= Problem requirements =
Leave out the images and set down the records below exactly.

Segment Start: Task input

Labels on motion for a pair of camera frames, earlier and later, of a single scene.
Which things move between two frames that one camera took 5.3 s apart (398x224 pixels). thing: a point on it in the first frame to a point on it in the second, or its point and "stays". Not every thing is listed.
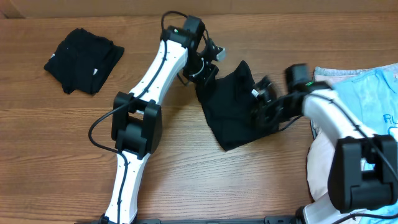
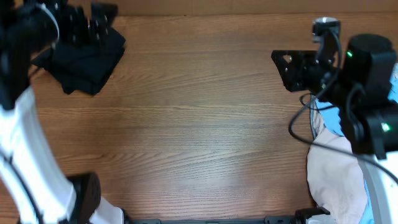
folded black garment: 83,61 stays
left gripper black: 204,72 to 90,28
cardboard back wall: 27,8 stays
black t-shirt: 226,103 to 83,68
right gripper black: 265,104 to 306,71

Segment End: Task input

= Solution to this task =
Labels on motion for a pair of camera frames, earlier and later, of a single scene.
Which things move between two frames that one camera took 5.3 s apart (398x224 pixels). thing: a point on it in the first frame to a point on it in the second, or its point and "stays". Not every thing is listed.
folded black garment: 83,61 stays
left gripper black: 204,72 to 90,28
cardboard back wall: 27,8 stays
black t-shirt: 226,103 to 83,68
right gripper black: 265,104 to 306,71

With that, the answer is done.